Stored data
[Start of Attachment]

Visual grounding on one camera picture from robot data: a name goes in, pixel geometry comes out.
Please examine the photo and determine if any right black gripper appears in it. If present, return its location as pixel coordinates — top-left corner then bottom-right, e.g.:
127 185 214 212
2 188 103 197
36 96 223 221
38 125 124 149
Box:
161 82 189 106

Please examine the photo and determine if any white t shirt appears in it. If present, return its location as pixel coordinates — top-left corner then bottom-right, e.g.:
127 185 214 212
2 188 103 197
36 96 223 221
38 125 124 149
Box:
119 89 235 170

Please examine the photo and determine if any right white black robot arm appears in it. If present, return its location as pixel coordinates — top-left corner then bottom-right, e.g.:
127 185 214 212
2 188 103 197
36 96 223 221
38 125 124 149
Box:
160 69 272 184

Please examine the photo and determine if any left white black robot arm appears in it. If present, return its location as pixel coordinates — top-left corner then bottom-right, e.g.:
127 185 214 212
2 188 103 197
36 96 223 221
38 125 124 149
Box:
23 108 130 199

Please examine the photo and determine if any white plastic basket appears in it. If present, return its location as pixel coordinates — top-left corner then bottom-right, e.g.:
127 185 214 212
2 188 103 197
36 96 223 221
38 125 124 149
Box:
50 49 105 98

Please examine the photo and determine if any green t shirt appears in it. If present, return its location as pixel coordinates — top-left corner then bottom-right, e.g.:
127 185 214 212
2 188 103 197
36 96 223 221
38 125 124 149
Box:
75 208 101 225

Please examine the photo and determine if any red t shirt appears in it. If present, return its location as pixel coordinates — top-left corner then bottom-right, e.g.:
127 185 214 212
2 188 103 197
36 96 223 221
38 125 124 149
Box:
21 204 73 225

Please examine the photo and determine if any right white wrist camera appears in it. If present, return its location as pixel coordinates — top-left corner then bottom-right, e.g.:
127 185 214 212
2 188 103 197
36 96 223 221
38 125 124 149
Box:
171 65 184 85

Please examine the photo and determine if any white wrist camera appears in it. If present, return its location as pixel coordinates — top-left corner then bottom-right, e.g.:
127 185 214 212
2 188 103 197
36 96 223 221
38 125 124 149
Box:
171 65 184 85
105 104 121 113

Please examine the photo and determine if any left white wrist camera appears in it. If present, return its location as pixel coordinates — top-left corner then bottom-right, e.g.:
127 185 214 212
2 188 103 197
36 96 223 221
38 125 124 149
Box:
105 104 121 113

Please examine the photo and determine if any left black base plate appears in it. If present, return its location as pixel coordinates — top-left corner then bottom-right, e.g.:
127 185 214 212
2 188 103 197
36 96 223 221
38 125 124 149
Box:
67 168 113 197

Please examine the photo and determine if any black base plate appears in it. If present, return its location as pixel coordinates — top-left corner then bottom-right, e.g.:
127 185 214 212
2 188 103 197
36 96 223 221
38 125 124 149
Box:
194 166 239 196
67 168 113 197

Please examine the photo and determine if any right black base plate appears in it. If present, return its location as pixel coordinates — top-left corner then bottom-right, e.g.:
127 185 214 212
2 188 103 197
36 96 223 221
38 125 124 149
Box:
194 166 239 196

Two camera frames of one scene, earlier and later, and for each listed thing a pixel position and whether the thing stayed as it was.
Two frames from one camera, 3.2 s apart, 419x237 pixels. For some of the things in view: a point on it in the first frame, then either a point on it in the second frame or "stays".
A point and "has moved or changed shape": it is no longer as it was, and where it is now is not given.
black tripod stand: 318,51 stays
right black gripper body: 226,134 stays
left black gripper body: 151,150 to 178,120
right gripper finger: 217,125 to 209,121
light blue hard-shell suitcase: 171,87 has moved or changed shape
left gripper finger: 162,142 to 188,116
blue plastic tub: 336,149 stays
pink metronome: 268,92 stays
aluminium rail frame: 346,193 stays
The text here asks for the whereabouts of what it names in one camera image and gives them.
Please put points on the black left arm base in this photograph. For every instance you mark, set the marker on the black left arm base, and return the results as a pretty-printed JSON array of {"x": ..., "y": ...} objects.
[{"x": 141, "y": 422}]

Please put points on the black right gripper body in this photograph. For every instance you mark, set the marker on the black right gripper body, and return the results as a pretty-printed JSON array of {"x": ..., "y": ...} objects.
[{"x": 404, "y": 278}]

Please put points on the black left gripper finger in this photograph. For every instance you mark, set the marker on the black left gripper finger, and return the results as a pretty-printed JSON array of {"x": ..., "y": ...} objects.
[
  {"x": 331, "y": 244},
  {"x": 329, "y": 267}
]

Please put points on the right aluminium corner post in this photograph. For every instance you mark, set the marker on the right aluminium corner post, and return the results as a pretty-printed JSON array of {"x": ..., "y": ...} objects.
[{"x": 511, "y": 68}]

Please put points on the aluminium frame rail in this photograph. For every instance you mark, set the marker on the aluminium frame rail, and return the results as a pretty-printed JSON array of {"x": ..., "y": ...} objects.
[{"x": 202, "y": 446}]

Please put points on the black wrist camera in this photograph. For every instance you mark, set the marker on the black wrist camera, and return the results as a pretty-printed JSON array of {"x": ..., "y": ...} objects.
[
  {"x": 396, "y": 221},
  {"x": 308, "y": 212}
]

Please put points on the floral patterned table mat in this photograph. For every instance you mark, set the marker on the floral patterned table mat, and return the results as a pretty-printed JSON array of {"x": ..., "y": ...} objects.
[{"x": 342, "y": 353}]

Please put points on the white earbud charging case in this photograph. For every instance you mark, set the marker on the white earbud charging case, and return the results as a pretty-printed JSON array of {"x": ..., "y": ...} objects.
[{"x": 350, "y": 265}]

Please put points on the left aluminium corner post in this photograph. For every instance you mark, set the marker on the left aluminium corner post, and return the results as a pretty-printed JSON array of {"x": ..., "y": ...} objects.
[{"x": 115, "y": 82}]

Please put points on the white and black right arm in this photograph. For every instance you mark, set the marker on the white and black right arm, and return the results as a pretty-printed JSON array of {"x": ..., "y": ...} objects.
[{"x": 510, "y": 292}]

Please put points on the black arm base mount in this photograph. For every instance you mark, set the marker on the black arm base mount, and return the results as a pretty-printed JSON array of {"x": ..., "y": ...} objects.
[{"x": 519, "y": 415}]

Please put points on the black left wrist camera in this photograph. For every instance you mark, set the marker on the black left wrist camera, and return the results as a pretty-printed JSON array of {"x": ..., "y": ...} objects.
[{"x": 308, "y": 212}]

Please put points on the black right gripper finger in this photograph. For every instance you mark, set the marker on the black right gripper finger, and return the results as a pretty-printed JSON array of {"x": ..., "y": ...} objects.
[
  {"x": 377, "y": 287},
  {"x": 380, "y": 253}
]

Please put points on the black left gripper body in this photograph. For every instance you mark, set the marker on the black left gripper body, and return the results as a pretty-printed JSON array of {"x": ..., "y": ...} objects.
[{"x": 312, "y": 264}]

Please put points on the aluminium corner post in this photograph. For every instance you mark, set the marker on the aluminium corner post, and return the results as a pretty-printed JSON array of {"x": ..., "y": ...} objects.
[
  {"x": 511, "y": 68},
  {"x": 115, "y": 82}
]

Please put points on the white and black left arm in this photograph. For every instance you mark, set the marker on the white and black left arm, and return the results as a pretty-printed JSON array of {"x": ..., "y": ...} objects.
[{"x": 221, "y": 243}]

[End of Attachment]

Problem description: An exact copy of every record is required here.

Worked solution:
Visual grounding on one camera picture from robot data: a name goes in, pixel geometry comes out.
Please examine the photo and determine if any right black gripper appears in it. If present, return its location as pixel coordinates — top-left corner then bottom-right, e.g.:
127 185 214 212
2 188 103 197
36 96 223 221
38 125 124 149
Box:
161 82 189 106

Please examine the photo and determine if any white t shirt appears in it. If present, return its location as pixel coordinates — top-left corner then bottom-right, e.g.:
127 185 214 212
2 188 103 197
36 96 223 221
38 125 124 149
Box:
119 89 235 170

Please examine the photo and determine if any right white black robot arm appears in it. If present, return its location as pixel coordinates — top-left corner then bottom-right, e.g.:
127 185 214 212
2 188 103 197
36 96 223 221
38 125 124 149
Box:
160 69 272 184

Please examine the photo and determine if any left white black robot arm appears in it. If present, return its location as pixel coordinates — top-left corner then bottom-right, e.g.:
127 185 214 212
2 188 103 197
36 96 223 221
38 125 124 149
Box:
23 108 130 199

Please examine the photo and determine if any white plastic basket appears in it. If present, return its location as pixel coordinates — top-left corner then bottom-right, e.g.:
127 185 214 212
2 188 103 197
36 96 223 221
38 125 124 149
Box:
50 49 105 98

Please examine the photo and determine if any green t shirt appears in it. If present, return its location as pixel coordinates — top-left corner then bottom-right, e.g.:
127 185 214 212
2 188 103 197
36 96 223 221
38 125 124 149
Box:
75 208 101 225

Please examine the photo and determine if any red t shirt appears in it. If present, return its location as pixel coordinates — top-left corner then bottom-right, e.g.:
127 185 214 212
2 188 103 197
36 96 223 221
38 125 124 149
Box:
21 204 73 225

Please examine the photo and determine if any right white wrist camera appears in it. If present, return its location as pixel coordinates — top-left corner then bottom-right, e.g.:
127 185 214 212
2 188 103 197
36 96 223 221
38 125 124 149
Box:
171 65 184 85

Please examine the photo and determine if any white wrist camera appears in it. If present, return its location as pixel coordinates — top-left corner then bottom-right, e.g.:
127 185 214 212
2 188 103 197
36 96 223 221
38 125 124 149
Box:
171 65 184 85
105 104 121 113

Please examine the photo and determine if any left white wrist camera appears in it. If present, return its location as pixel coordinates — top-left corner then bottom-right, e.g.:
127 185 214 212
2 188 103 197
36 96 223 221
38 125 124 149
Box:
105 104 121 113

Please examine the photo and determine if any left black base plate appears in it. If present, return its location as pixel coordinates — top-left corner then bottom-right, e.g.:
127 185 214 212
2 188 103 197
36 96 223 221
38 125 124 149
Box:
67 168 113 197

Please examine the photo and determine if any black base plate appears in it. If present, return its location as pixel coordinates — top-left corner then bottom-right, e.g.:
127 185 214 212
2 188 103 197
36 96 223 221
38 125 124 149
Box:
194 166 239 196
67 168 113 197

Please examine the photo and determine if any right black base plate appears in it. If present, return its location as pixel coordinates — top-left corner then bottom-right, e.g.:
127 185 214 212
2 188 103 197
36 96 223 221
38 125 124 149
Box:
194 166 239 196

Two camera frames of one scene, earlier and later, and for each listed thing a pixel position and whether the thing stayed as it was.
Two frames from one camera, 3.2 s apart, 419x237 pixels. For some of the things in view: a point on it in the first frame, then either a point on it in the second frame or "stays".
A point and "has moved or changed shape": it is no longer as it was, and where it is now is not given.
black tripod stand: 318,51 stays
right black gripper body: 226,134 stays
left black gripper body: 151,150 to 178,120
right gripper finger: 217,125 to 209,121
light blue hard-shell suitcase: 171,87 has moved or changed shape
left gripper finger: 162,142 to 188,116
blue plastic tub: 336,149 stays
pink metronome: 268,92 stays
aluminium rail frame: 346,193 stays
The text here asks for the whereabouts of what it names in one camera image and gives them.
Please put points on the black left arm base in this photograph. For every instance you mark, set the marker on the black left arm base, and return the results as a pretty-printed JSON array of {"x": ..., "y": ...} objects.
[{"x": 141, "y": 422}]

Please put points on the black right gripper body in this photograph. For every instance you mark, set the marker on the black right gripper body, and return the results as a pretty-printed JSON array of {"x": ..., "y": ...} objects.
[{"x": 404, "y": 278}]

Please put points on the black left gripper finger in this photograph. For every instance you mark, set the marker on the black left gripper finger, and return the results as a pretty-printed JSON array of {"x": ..., "y": ...} objects.
[
  {"x": 331, "y": 244},
  {"x": 329, "y": 267}
]

Please put points on the right aluminium corner post in this photograph. For every instance you mark, set the marker on the right aluminium corner post, and return the results as a pretty-printed JSON array of {"x": ..., "y": ...} objects.
[{"x": 511, "y": 68}]

Please put points on the aluminium frame rail in this photograph. For every instance you mark, set the marker on the aluminium frame rail, and return the results as a pretty-printed JSON array of {"x": ..., "y": ...} objects.
[{"x": 202, "y": 446}]

Please put points on the black wrist camera in this photograph. For every instance you mark, set the marker on the black wrist camera, and return the results as a pretty-printed JSON array of {"x": ..., "y": ...} objects.
[
  {"x": 396, "y": 221},
  {"x": 308, "y": 212}
]

Please put points on the floral patterned table mat in this photograph. For every instance you mark, set the marker on the floral patterned table mat, and return the results as a pretty-printed JSON array of {"x": ..., "y": ...} objects.
[{"x": 342, "y": 353}]

Please put points on the white earbud charging case in this photograph. For every instance you mark, set the marker on the white earbud charging case, and return the results as a pretty-printed JSON array of {"x": ..., "y": ...} objects.
[{"x": 350, "y": 265}]

Please put points on the left aluminium corner post in this photograph. For every instance you mark, set the marker on the left aluminium corner post, and return the results as a pretty-printed JSON array of {"x": ..., "y": ...} objects.
[{"x": 115, "y": 82}]

Please put points on the white and black right arm in this photograph. For every instance you mark, set the marker on the white and black right arm, and return the results as a pretty-printed JSON array of {"x": ..., "y": ...} objects.
[{"x": 510, "y": 292}]

Please put points on the black arm base mount in this photograph. For every instance you mark, set the marker on the black arm base mount, and return the results as a pretty-printed JSON array of {"x": ..., "y": ...} objects.
[{"x": 519, "y": 415}]

Please put points on the black left wrist camera in this photograph. For every instance you mark, set the marker on the black left wrist camera, and return the results as a pretty-printed JSON array of {"x": ..., "y": ...} objects.
[{"x": 308, "y": 212}]

Please put points on the black right gripper finger in this photograph. For every instance you mark, set the marker on the black right gripper finger, and return the results as a pretty-printed JSON array of {"x": ..., "y": ...} objects.
[
  {"x": 377, "y": 287},
  {"x": 380, "y": 253}
]

Please put points on the black left gripper body in this photograph. For every instance you mark, set the marker on the black left gripper body, and return the results as a pretty-printed JSON array of {"x": ..., "y": ...} objects.
[{"x": 312, "y": 264}]

Please put points on the aluminium corner post in this photograph. For every instance you mark, set the marker on the aluminium corner post, and return the results as a pretty-printed JSON array of {"x": ..., "y": ...} objects.
[
  {"x": 511, "y": 68},
  {"x": 115, "y": 82}
]

Please put points on the white and black left arm in this photograph. For every instance you mark, set the marker on the white and black left arm, and return the results as a pretty-printed JSON array of {"x": ..., "y": ...} objects.
[{"x": 221, "y": 243}]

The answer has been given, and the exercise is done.